Once the Lions built a 24-6 fourth-quarter lead over the Cardinals on Sunday, it certainly looked like they took their foot off the gas.
They got careful on offense and conservative on defense, and Arizona roared back into the game. Their lack of aggression down the stretch cost them a victory in Week 1.
Matt Patricia disputes that notion.
"We definitely didn’t back off from the standpoint of play calls or anything like that. Not at all," he said on Monday.
The Lions' offense was most effective throwing the ball through the first three quarters. Leading by three scores in the fourth, they naturally went to the ground. Up 24-9, they called two runs, one pass, and punted. Up 24-16 on their next drive, they called six runs, two passes, and punted.
Detroit's more obvious gaffe was deciding to play it safe on defense after flustering Kyle Murray and the Cardinals for most of the game. They appeared to scale back the pressure and go into prevent mode in the fourth quarter, and the result was three straight scoring drives for Arizona.
The Cardinals went 58 yards in 10 plays for a field goal, 70 yards in seven plays for a touchdown, then 60 yards in nine plays for the touchdown that tied the score. They averaged 7.2 yards per play over this stretch, after averaging just 2.2 before that.
By letting Murray get comfortable, the Lions let the Cardinals back in the game. But Patricia said it was Arizona's offense that adjusted, not Detroit's defense.
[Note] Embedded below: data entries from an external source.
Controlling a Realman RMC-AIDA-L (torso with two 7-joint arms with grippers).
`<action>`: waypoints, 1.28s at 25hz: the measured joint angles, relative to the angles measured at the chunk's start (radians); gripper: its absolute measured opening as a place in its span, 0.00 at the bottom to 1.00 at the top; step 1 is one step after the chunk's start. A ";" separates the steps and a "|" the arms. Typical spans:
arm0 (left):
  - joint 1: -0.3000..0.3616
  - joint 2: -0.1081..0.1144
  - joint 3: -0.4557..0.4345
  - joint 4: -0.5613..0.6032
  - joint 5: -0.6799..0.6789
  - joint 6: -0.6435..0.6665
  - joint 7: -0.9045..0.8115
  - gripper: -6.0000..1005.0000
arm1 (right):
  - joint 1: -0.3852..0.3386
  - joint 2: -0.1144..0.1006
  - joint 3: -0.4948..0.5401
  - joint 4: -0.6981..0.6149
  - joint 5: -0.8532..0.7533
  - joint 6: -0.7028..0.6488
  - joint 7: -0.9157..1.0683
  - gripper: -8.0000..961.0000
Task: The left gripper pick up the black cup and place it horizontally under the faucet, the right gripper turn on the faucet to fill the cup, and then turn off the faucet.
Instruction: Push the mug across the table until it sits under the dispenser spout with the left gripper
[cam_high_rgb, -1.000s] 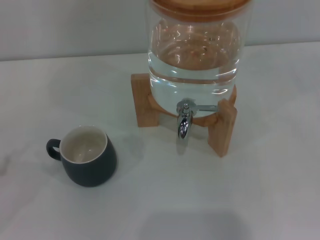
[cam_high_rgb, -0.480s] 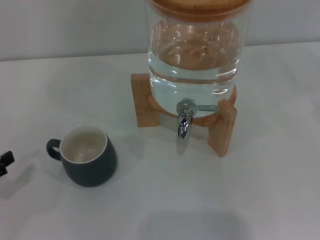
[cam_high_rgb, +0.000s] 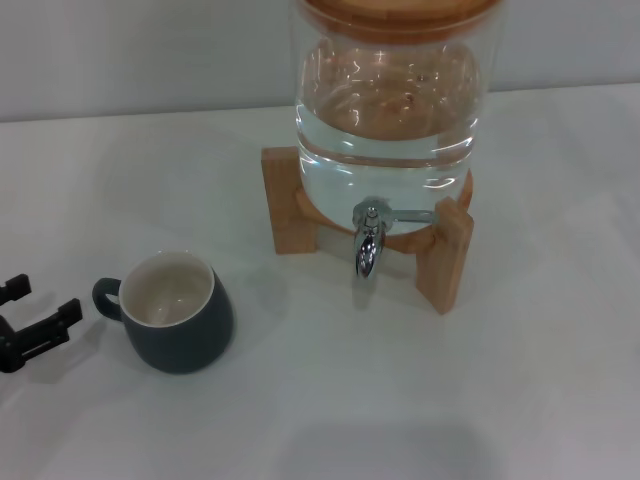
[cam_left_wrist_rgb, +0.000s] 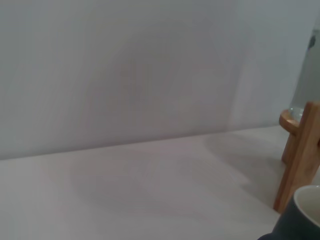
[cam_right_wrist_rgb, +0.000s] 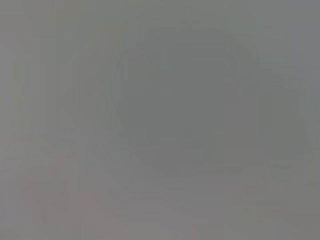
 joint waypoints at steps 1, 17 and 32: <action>-0.011 -0.001 0.001 -0.009 0.010 0.013 0.003 0.85 | 0.003 0.001 0.000 0.000 0.000 0.000 0.000 0.83; -0.095 -0.003 0.072 -0.082 0.030 0.120 0.033 0.84 | 0.022 0.007 -0.009 -0.013 -0.002 -0.006 0.000 0.83; -0.133 -0.005 0.081 -0.150 -0.008 0.161 0.155 0.84 | 0.024 0.011 -0.009 -0.014 -0.003 -0.009 0.000 0.83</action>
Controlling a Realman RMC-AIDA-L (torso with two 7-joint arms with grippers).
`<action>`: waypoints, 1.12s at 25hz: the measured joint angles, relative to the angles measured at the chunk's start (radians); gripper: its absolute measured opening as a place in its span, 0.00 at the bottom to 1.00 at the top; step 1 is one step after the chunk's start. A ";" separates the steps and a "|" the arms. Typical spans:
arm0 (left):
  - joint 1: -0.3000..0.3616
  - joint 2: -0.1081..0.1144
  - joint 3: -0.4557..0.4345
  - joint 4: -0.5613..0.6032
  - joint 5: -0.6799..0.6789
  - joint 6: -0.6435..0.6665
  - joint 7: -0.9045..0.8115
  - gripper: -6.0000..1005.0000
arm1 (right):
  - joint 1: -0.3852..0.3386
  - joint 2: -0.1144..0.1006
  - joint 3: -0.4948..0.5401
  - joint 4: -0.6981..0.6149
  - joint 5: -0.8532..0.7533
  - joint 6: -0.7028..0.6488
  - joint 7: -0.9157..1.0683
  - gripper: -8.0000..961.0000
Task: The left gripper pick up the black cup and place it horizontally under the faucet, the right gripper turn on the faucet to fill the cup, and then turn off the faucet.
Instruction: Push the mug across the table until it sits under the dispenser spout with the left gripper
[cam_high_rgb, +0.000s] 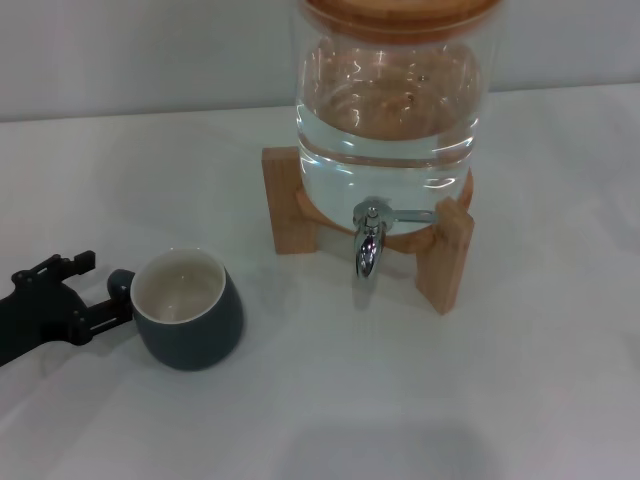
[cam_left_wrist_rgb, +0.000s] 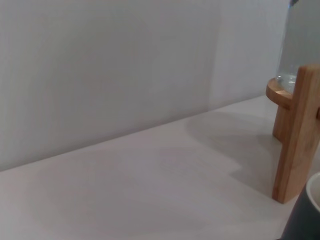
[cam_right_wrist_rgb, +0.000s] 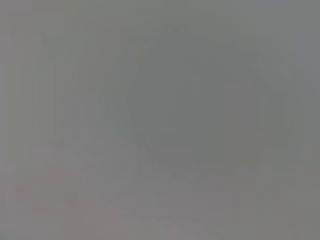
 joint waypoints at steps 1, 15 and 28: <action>0.000 0.000 0.000 0.000 0.000 0.000 0.000 0.84 | 0.000 0.001 0.000 0.000 0.000 0.000 0.000 0.83; -0.023 0.000 0.006 -0.039 0.005 -0.002 0.052 0.66 | 0.005 0.007 0.000 0.000 0.000 -0.007 0.000 0.83; -0.008 -0.003 0.009 -0.044 -0.036 -0.070 0.123 0.19 | 0.008 0.008 0.000 0.000 0.000 -0.022 0.000 0.83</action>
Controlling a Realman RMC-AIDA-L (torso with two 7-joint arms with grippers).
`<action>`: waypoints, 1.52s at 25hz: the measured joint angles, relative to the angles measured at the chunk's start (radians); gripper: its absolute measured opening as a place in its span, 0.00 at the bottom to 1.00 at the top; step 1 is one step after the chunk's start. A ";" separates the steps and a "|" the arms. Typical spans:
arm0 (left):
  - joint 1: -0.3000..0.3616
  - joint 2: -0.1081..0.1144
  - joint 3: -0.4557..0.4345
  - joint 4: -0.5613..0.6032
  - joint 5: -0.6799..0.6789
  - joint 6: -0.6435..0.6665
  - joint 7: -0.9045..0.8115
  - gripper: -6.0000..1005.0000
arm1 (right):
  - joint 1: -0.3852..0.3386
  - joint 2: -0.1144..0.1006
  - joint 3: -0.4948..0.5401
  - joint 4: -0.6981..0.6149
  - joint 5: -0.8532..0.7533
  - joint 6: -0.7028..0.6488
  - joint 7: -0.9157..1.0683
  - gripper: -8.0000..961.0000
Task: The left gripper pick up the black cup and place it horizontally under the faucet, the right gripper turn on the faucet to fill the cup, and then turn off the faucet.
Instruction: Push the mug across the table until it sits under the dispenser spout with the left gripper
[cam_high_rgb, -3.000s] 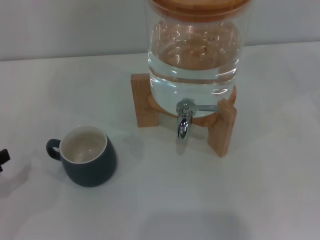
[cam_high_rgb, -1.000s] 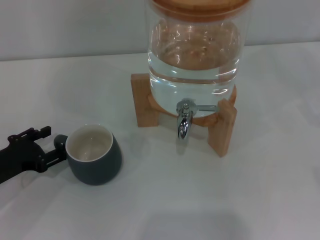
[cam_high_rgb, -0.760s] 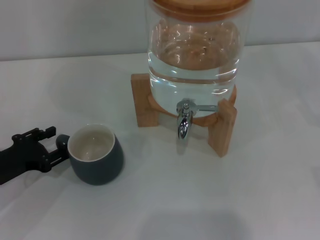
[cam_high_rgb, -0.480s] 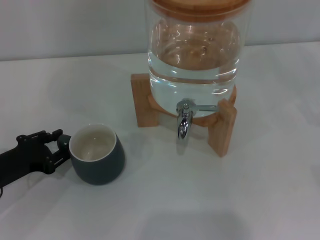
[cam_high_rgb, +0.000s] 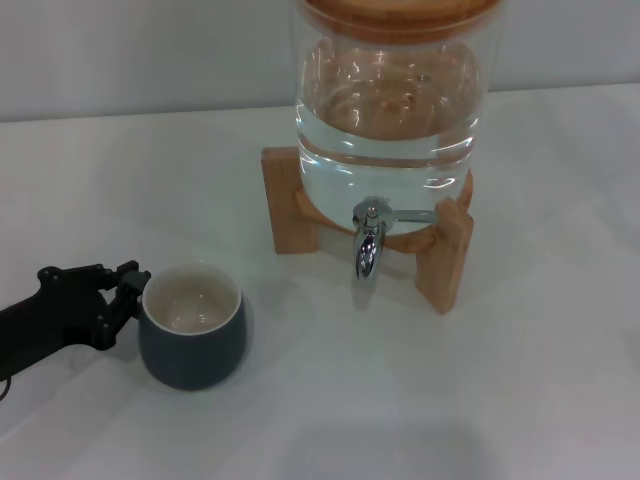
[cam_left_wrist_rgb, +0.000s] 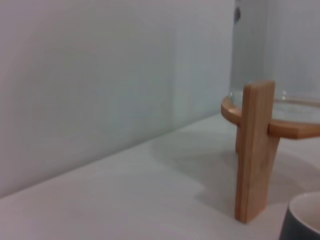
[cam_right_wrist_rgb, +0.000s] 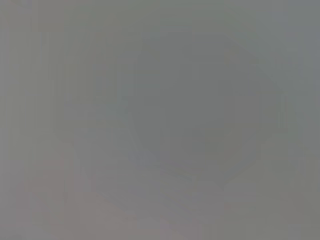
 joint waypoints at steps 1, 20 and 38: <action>0.003 0.000 0.000 -0.001 -0.011 -0.004 0.003 0.18 | 0.000 0.000 0.000 0.000 0.000 0.000 0.000 0.83; -0.059 0.000 0.002 -0.111 -0.039 -0.030 0.011 0.15 | 0.001 0.001 -0.032 0.002 0.000 -0.001 -0.009 0.83; -0.255 -0.011 0.055 -0.324 -0.045 0.079 0.093 0.14 | 0.010 0.012 -0.055 -0.038 0.000 0.011 -0.014 0.83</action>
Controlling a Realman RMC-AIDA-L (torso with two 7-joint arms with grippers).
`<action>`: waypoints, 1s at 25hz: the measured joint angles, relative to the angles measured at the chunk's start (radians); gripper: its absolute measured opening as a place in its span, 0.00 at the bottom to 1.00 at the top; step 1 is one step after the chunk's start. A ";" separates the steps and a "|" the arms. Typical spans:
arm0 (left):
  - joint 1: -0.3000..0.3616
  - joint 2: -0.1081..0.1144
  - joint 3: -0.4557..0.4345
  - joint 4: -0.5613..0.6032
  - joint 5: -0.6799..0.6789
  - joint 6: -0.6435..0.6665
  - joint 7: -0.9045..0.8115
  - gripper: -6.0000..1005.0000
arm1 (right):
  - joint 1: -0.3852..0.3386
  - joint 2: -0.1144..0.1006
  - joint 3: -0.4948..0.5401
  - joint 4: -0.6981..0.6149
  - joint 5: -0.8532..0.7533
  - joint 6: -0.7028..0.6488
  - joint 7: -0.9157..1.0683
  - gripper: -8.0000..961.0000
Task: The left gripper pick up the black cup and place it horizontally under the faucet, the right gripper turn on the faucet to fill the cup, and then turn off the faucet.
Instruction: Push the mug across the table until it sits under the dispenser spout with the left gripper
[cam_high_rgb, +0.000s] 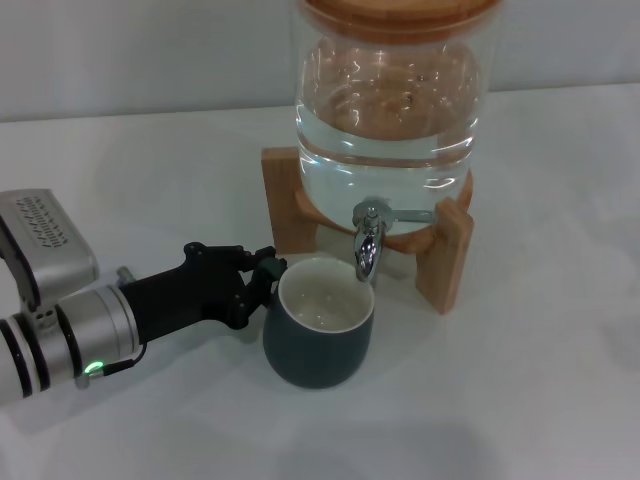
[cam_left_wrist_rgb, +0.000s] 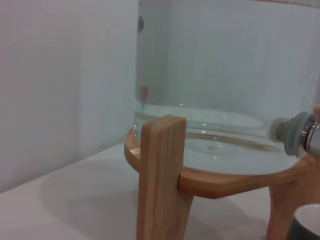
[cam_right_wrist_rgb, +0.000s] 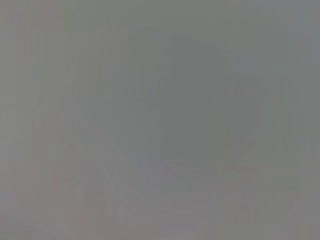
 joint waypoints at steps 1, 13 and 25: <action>-0.002 -0.001 0.000 -0.001 0.000 0.003 0.001 0.14 | -0.001 0.000 0.000 0.000 0.000 0.002 0.000 0.83; -0.085 -0.004 -0.010 -0.126 -0.001 0.070 0.092 0.14 | -0.005 0.000 0.000 -0.001 0.000 0.024 0.001 0.83; -0.056 0.001 -0.005 -0.119 -0.006 0.038 0.106 0.15 | -0.017 0.000 0.000 -0.001 0.000 0.025 0.001 0.83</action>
"We know how dangerous he is," said Patricia. "He's obviously a great player and he finished off the game really well last night. From that standpoint, they made some good adjustments. We tried to adjust and match some things they did. Give credit to them. Give credit to Larry Fitzgerald, he’s a Hall of Fame player for a reason. He made some pretty amazing plays and catches. That’s what he does, and certainly that got them going a little bit and gave them some great field position to take advantage of.
"But really for us, it’s just coaching and execution. That’s the bottom line with it. All of that has to be better in the fourth quarter."
Murray said afterward he sensed Detroit's defense got tired late in the game, spurring the Cardinals' comeback. The Lions did appear to wilt under the pressure of Arizona's up-tempo offense, and Patricia acknowledged Monday the high volume of snaps might have caught up to them.
But Patricia isn't worried that conditioning, something he's emphasized since he took over as head coach, might be an issue for his team.
"Conditioning for us is something that we build and we go through. There were some good guys out there in really good shape, running around and playing fast all the way through, and some guys that still need to work on some of their conditioning and reps," he said. "All of that factors into the early part of the NFL.
"We got caught in a situation last night where both sides of the ball played a lot of snaps, probably a lot more than what most teams did this week. For us, we're going to continue to work on it. I think for the most part, a lot of the guys out there were in really good shape and running around and pushing through. But it’s a lot of snaps. We have to cut down on the amount of snaps."